Сжав зубы, я опустила голову вниз и несколько секунд просто бессмысленно смотрела на светлый кафельный пол, принимая решение. Всё, чего мне хотелось в тот момент – заставить родителей почувствовать то, что испытывала я. Заставить их понять, что при всех их проблемах, я – не железная. Мне тоже хочется быть значимой, а не какой – то отговоркой неудавшегося развода. Неужели я так много прошу? Почему же ни мать, ни отец не видят, что моя жизнь давным – давно разлетелась на куски «до» и «после»?
Поэтому проблем с дальнейшими действиями не было. Да и само решение пришло внезапно. Не смотря на все мои попытки как можно расчетливее подойти к очередной попытке отправить себя на тот свет, эмоции всё равно взяли верх над разумом. Резко подняв голову, я подошла к брошенному в углу комнаты рюкзаку. В тот день у нас как раз был урок рисования, и у меня в пенале лежал канцелярский нож, которым было весьма удобно резать плотную бумагу и подтачивать карандаши. Достав нож, я покрутила его в руках, лихорадочно вспоминая всё, что когда – нибудь слышала про вскрытие вен.
Знаешь, тетрадка, как смешно слышать от сверстников рассказы про неудавшееся самоубийство.
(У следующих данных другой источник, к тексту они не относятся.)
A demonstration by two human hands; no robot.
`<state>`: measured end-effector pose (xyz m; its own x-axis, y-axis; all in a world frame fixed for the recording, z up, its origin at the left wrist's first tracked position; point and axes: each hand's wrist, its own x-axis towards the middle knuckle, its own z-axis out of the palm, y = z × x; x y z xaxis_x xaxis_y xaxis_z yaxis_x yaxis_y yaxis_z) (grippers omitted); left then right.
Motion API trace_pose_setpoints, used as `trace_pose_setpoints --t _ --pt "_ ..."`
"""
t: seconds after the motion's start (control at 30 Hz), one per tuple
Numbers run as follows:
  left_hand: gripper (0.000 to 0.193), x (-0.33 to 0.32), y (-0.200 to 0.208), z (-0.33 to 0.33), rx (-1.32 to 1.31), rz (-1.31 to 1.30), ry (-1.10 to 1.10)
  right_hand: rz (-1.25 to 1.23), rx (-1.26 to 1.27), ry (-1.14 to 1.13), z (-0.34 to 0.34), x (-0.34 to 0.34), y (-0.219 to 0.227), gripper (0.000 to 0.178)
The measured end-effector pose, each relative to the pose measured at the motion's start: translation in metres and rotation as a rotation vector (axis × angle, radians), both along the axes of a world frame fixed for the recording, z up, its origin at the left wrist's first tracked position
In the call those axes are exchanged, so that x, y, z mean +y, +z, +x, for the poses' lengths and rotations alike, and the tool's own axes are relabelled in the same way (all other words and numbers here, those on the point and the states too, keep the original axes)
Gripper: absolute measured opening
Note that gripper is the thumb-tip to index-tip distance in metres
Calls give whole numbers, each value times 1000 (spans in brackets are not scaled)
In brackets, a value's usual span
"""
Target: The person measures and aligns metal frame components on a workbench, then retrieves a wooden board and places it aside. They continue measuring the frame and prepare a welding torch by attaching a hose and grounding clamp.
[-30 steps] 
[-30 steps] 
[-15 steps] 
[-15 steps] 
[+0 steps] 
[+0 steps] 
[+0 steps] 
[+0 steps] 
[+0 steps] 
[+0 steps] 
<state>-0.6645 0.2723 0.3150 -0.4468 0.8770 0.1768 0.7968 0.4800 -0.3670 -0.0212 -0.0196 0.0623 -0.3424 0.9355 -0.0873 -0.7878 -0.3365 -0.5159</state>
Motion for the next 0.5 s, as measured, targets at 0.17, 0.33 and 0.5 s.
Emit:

Особенно про причины, которые приводили их к этому шагу. Кому – то отказал парень, кого – то лишили карманных денег…. Помню, Анна Скотт даже показывала своим подругам след от попытки сведения счетов с жизнью, после того, как отец отказался купить ей супермодное платье. Но даже я, тогда ещё и не помышляющая самоубийством девчонка знала, что это просто позерство, уже потому, что никто вены поперек руки резать не будет. Но свое мнение как обычно я держала при себе, ограничившись простой улыбкой, которую никто кроме меня не видел.
Кто бы мне тогда сказал, что я сама буду заниматься подобным? Усмехнувшись, и не обращая внимания на крики матери, которая, по всей видимости, уже всерьез забеспокоилась, я открыла кран и молча смотрела на то, как ванна быстро наполняется водой, бездумно поглаживая нагретый моим теплом тонкий нож.
- Керри! Немедленно открой, слышишь?! Что ты задумала, дрянная девчонка? Только посмей совершить какую - нибудь глупость, слышишь?! – дверь содрогнулась от ударов.
- Слышу – тихо отозвалась я, не заботясь о том, как мать сможет услышать меня за шумом воды.
Когда набралась уже половина, я решила, что больше мне и не нужно. Не снимая одежду я, как была в джинсах и светлой кофте с короткими рукавами, залезла в ванную и, опустив руку в воду, поднесла к ней нож. Дверь продолжала содрогаться от ударов, мать что – то кричала, но я так и не могла разобрать слов. В голове стало пусто и легко. Никакого страха я не испытывала. Да и какой может быть страх у того, кто так стремиться умереть? Наверное, у меня всегда был слабый инстинкт самосохранения, или же он стал таковым после неудавшегося утопления.
Помню, боль от пореза была довольно сильной. Вот только рука невольно вздрогнула от сильного удара в дверь и поэтому лезвие соскочило. Но желаемого я всё-таки добилась и теперь молча смотрела на то, как вода практически моментально окрашивается в красный цвет. Невольно на ум пришла мысль о том, что свои волосы я хотела покрасить точно в такой же, потому что у моей любимой диснеевской героини они были красными. А я всегда любила воду, хотя и не умела плавать.